Go through the entries below and count the lines holding the word "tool". Reply with only the number, please.
--- PROVIDED MATERIAL ---
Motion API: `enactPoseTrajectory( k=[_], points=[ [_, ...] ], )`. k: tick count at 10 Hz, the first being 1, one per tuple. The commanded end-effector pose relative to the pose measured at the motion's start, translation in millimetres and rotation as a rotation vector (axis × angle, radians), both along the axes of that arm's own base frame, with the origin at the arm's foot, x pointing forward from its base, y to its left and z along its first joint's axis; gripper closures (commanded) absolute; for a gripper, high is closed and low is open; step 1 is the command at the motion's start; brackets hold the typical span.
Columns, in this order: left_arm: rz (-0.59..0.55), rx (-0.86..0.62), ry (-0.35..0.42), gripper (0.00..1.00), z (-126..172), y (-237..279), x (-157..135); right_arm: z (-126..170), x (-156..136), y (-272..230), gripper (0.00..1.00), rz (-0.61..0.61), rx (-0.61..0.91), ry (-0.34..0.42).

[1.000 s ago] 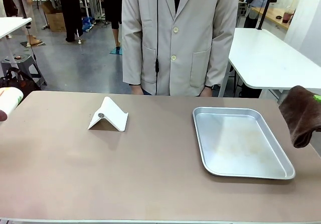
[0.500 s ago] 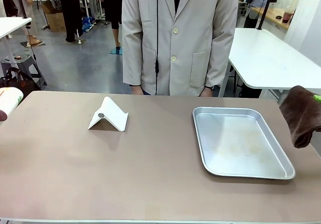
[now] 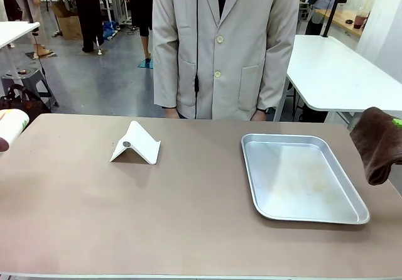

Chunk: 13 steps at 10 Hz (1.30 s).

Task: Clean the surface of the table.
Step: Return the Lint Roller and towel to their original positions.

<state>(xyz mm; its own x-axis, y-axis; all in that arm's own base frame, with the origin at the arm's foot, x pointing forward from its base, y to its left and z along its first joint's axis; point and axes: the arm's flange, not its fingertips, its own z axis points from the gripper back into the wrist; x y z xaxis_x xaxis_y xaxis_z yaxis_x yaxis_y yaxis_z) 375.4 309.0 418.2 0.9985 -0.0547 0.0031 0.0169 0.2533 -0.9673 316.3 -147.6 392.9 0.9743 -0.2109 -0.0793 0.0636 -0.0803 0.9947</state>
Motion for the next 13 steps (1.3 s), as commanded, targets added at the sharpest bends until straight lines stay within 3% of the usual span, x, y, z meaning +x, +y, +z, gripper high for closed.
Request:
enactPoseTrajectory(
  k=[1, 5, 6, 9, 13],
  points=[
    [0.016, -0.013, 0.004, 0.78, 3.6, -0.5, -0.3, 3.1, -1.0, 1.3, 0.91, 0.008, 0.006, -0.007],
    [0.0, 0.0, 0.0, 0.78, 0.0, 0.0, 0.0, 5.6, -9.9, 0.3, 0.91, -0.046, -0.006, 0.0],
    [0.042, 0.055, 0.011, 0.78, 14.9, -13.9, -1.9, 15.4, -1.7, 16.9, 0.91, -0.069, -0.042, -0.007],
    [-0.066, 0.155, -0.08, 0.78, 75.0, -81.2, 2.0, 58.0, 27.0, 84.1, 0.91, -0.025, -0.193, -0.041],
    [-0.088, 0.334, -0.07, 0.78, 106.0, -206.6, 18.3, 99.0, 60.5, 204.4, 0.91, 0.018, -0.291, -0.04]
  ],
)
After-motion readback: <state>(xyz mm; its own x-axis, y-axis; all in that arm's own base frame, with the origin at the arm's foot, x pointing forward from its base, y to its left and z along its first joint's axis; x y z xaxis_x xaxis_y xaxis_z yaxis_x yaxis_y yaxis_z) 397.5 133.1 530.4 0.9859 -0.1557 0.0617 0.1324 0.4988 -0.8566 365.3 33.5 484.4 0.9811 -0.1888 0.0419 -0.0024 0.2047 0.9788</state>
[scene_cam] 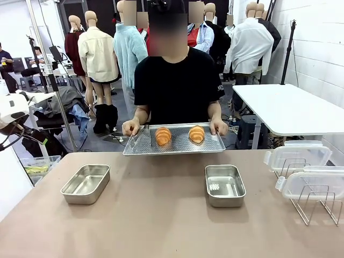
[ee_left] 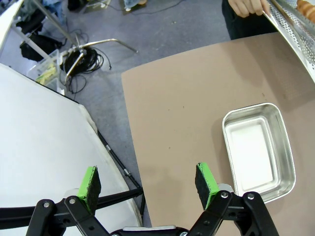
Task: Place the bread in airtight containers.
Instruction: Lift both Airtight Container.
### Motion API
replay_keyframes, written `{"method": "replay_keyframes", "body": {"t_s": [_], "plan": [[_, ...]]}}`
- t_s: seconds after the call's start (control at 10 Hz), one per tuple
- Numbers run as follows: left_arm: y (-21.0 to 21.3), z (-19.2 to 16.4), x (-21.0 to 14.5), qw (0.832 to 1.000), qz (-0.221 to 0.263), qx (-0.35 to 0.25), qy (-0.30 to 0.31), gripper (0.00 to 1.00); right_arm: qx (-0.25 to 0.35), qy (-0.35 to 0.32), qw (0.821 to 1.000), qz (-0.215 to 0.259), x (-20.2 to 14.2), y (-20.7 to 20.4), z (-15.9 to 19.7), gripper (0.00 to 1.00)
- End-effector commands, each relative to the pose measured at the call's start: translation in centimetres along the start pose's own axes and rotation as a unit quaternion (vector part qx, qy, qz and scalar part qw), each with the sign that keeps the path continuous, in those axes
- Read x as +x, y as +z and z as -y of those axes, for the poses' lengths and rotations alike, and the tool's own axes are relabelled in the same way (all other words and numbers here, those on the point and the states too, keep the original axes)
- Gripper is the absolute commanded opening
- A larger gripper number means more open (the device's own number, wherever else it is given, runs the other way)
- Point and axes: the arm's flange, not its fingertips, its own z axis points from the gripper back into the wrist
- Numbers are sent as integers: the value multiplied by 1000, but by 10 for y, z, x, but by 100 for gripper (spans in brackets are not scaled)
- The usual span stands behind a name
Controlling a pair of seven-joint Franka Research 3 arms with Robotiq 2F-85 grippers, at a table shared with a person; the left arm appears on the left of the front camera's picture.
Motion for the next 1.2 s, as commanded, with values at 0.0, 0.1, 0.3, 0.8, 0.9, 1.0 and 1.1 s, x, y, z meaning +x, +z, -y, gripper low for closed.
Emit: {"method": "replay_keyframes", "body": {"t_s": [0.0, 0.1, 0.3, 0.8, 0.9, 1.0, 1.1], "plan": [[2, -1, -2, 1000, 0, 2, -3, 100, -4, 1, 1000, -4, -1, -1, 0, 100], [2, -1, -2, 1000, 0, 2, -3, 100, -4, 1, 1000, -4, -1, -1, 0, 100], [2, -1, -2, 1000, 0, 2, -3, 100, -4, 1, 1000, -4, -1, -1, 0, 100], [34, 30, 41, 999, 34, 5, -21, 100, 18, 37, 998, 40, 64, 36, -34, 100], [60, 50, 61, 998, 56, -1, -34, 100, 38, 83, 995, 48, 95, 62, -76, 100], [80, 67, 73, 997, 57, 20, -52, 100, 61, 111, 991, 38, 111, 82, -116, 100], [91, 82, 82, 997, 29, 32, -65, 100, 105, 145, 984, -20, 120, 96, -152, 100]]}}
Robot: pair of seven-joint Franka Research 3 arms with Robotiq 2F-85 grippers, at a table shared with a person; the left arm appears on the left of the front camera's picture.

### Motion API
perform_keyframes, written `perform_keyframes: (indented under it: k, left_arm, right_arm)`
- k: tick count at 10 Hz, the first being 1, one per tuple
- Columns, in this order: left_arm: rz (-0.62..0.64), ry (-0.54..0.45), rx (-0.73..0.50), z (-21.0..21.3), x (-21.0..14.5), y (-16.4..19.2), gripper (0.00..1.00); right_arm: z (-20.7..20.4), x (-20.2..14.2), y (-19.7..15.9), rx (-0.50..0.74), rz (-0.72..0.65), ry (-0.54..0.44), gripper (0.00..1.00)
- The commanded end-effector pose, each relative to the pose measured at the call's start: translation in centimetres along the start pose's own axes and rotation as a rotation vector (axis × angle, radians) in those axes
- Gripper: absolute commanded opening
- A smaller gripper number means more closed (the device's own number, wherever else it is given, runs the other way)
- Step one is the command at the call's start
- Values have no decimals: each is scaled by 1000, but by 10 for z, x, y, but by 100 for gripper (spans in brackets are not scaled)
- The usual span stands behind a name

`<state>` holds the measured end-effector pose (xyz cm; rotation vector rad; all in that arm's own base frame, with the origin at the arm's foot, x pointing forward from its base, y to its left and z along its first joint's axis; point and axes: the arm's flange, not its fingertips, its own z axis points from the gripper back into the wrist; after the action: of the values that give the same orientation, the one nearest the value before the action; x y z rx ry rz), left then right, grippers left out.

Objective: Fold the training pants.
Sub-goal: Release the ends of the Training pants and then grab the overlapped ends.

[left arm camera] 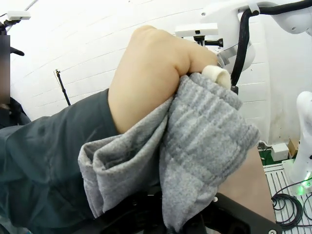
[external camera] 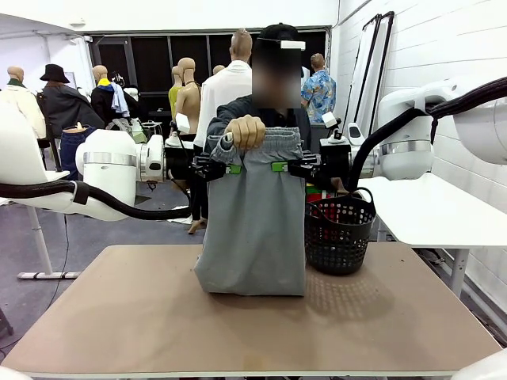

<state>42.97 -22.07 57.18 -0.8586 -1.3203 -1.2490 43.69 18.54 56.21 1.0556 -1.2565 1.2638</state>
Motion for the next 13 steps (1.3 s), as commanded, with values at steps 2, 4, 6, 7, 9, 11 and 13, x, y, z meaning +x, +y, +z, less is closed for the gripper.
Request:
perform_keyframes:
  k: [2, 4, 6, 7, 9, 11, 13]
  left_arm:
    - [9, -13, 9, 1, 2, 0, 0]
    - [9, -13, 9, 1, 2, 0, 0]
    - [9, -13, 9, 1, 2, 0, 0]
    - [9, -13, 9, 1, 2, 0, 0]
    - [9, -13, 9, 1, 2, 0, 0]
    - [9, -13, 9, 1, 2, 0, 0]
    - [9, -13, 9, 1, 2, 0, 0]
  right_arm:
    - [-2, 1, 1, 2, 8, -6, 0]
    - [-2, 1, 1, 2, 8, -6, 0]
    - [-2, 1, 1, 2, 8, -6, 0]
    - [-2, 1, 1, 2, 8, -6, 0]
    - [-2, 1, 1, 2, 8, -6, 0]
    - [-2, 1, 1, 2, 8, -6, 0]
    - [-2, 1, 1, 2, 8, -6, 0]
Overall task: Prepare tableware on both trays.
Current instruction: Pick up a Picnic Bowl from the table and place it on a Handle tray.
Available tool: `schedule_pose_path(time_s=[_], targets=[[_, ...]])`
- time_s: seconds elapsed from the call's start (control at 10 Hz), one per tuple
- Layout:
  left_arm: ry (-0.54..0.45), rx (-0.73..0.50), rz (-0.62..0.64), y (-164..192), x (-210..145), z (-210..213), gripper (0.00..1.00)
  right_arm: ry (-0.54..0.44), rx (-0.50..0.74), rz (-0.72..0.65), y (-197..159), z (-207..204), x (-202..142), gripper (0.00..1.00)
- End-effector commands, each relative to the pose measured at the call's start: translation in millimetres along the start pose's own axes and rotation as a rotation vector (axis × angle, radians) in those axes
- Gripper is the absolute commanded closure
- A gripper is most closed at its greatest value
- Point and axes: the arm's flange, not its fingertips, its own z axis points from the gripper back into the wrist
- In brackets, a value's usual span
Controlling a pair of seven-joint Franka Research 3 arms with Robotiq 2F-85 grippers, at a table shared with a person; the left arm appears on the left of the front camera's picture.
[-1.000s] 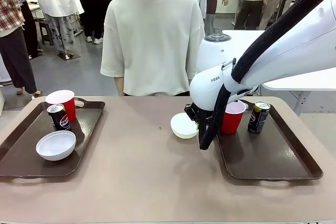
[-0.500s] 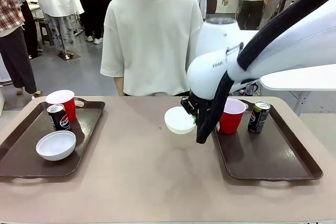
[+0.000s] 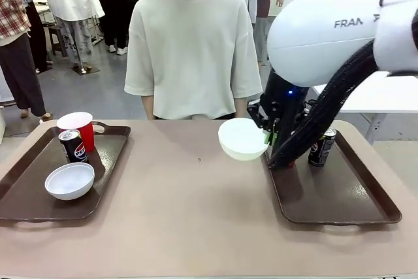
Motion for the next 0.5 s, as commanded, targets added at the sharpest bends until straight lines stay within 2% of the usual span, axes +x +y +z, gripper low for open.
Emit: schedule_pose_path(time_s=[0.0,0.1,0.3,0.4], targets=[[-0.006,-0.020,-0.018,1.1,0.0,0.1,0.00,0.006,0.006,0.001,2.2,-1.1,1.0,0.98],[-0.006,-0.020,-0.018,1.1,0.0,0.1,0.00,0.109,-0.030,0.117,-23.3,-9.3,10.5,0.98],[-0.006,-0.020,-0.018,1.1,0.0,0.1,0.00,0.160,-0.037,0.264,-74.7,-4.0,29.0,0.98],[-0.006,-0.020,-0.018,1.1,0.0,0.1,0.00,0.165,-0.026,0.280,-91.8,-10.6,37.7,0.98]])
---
__TASK SOLUTION__: 2